Алена пожимает плечами и стряхивает пепел.

— Мне там ничего не светит. Поэтому я и уехала.

Я смотрю в небо. Звезды кажутся злыми и колючими.

— Здесь тоже ничего хорошего. Я не думала, что будет так.

— Ты подумываешь о побеге, верно, Мила?

— А ты?

— И куда же ты вернешься? Думаешь, родные примут тебя обратно? После того как узнают, чем ты здесь занималась?

— У меня только бабушка.

— И что ты будешь делать в Кривичах, если вдруг все твои мечты сбудутся? Что, станешь богатой, выйдешь замуж за хорошего человека?

— У меня нет мечты, — шепчу я.

— Тем лучше. — Алена горько усмехается. — Значит, не будет разочарований.

— Но все равно здесь хуже, чем где бы то ни было.

— Ты так думаешь? — Она смотрит на меня. — Я знаю девчонку, которая сбежала. Мы были на вечеринке вроде сегодняшней. В доме господина Десмонда. Она выскочила в окно и сбежала, И это только начало ее несчастий.

— Почему?

— Чем ты собираешься питаться на воле? Где будешь жить? Если у тебя нет документов, придется крутиться и обманывать, но этим можно заниматься и здесь. В общем, в итоге она оказалась в полиции, и знаешь, что было дальше? Ее депортировали обратно в Белоруссию. — Алена выпустила облако дыма и посмотрела на меня. — Никогда не доверяй полиции. Они нам не товарищи.

— Но ведь она уехала. Вернулась домой.

— А ты знаешь, что будет, если сбежишь и вернешься домой? Они все равно тебя найдут. И твоих родных тоже. И когда они сделают это, смерть покажется тебе счастьем. — Алена затушила сигарету. — Да, здесь, конечно, ад.
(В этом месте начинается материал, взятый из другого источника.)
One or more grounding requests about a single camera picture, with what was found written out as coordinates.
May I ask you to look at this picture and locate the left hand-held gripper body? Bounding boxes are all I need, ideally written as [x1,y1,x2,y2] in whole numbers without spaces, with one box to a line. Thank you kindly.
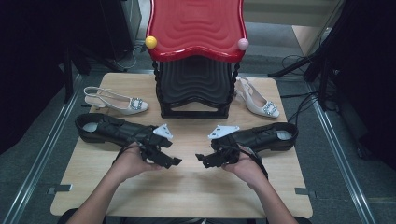
[134,123,174,162]

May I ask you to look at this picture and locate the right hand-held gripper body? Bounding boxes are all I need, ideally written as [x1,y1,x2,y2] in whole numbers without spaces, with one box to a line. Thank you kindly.
[207,124,250,166]

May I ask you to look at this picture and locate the black leather shoe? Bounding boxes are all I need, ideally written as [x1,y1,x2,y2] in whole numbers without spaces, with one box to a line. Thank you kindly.
[218,121,299,153]
[74,112,160,149]

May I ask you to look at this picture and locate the white slingback shoe jewelled buckle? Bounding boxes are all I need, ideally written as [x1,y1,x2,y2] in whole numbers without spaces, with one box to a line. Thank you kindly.
[83,86,149,116]
[234,76,280,119]

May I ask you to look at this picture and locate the red and black shoe rack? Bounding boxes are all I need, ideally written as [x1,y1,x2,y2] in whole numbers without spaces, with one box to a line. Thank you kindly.
[145,0,250,119]

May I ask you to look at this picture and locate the person's right hand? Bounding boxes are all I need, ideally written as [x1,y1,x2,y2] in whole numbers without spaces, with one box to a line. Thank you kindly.
[223,151,269,190]

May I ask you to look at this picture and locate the person's left hand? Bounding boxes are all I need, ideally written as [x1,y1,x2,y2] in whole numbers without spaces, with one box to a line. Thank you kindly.
[113,142,163,183]

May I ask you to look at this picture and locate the black metal stand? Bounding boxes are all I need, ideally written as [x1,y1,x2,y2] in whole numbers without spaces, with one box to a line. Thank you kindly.
[61,46,127,105]

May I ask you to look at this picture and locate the black cabinet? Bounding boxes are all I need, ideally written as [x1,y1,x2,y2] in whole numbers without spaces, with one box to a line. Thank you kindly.
[98,0,143,61]

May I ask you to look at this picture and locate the black tripod stand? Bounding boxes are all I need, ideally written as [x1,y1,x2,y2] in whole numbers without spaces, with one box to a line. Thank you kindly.
[267,0,348,111]

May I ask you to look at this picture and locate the beige board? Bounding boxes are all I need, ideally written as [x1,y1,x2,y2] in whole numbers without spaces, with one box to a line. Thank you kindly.
[291,24,332,58]

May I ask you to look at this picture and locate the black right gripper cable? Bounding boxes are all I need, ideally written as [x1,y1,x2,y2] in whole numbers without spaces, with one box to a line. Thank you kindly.
[234,144,270,180]

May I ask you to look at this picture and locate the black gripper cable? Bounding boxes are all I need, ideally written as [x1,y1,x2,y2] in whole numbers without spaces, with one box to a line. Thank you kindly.
[111,141,144,166]
[234,144,270,180]

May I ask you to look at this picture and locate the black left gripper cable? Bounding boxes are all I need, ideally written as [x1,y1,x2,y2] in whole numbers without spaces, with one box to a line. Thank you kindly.
[111,141,144,166]

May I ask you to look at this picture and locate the black floor cables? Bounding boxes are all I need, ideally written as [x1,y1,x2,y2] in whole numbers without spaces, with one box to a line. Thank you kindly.
[279,54,341,126]

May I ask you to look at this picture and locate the white floor cable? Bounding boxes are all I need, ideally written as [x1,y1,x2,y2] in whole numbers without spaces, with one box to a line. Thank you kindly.
[112,44,148,71]

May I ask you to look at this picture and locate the grey table bracket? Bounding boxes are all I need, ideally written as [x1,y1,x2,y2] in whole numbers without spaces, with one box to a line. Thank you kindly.
[47,184,73,196]
[294,187,318,199]

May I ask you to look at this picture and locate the metal floor rail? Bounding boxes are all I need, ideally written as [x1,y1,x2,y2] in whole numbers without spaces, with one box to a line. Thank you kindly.
[306,83,378,224]
[1,74,84,224]

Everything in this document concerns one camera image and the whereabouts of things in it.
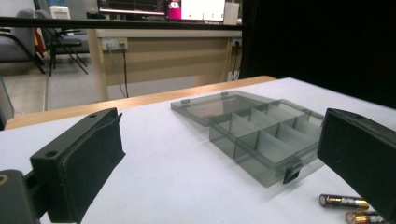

Но по крайней мере с тебя не сдерут кожу живьем, как с нее.

Меня трясет, но не от холода. Я снова думаю об Ане. Я часто вспоминаю бедную Аню, которая попыталась сбежать. Неужели ее тело до сих пор лежит в пустыне? Или уже разложилось и сгнило?

— Значит, выбора нет, — шепчу я. — Никакого выбора.

— Конечно, есть. Ты играешь по их правилам. Трахаешься каждый день с несколькими мужиками, даешь им все, чего они хотят. Через несколько месяцев, через год, Мамаша получит свежую партию девчонок, а ты станешь отработанным материалом. Вот тогда они отпустят тебя. Тогда ты станешь свободной. Но, если ты сначала попытаешься сбежать, тебя четвертуют в назидание другим. — Она смотрит на меня. Я замираю, когда она вдруг касается моего лица, и ее рука задерживается на моей щеке. Ее пальцы оставляют горячий след на моей коже. — Живи, Мила, — говорит она. — Все когда-нибудь кончается.

14

Даже по высоким меркам Бикон-Хилл особняк был роскошным — самый большой на улице, состоящей из величественных резиденций бостонской элиты. Габриэль впервые явился в этот дом с визитом и в иных обстоятельствах, возможно, остановился бы на мощеном тротуаре полюбоваться в свете умирающего дня затейливыми оконными рамами, металлическим литьем и причудливым медным кольцом на входной двери. Но сегодня мысли его были далеки от архитектуры, и он, не задерживаясь, взбежал на крыльцо и позвонил в дверь.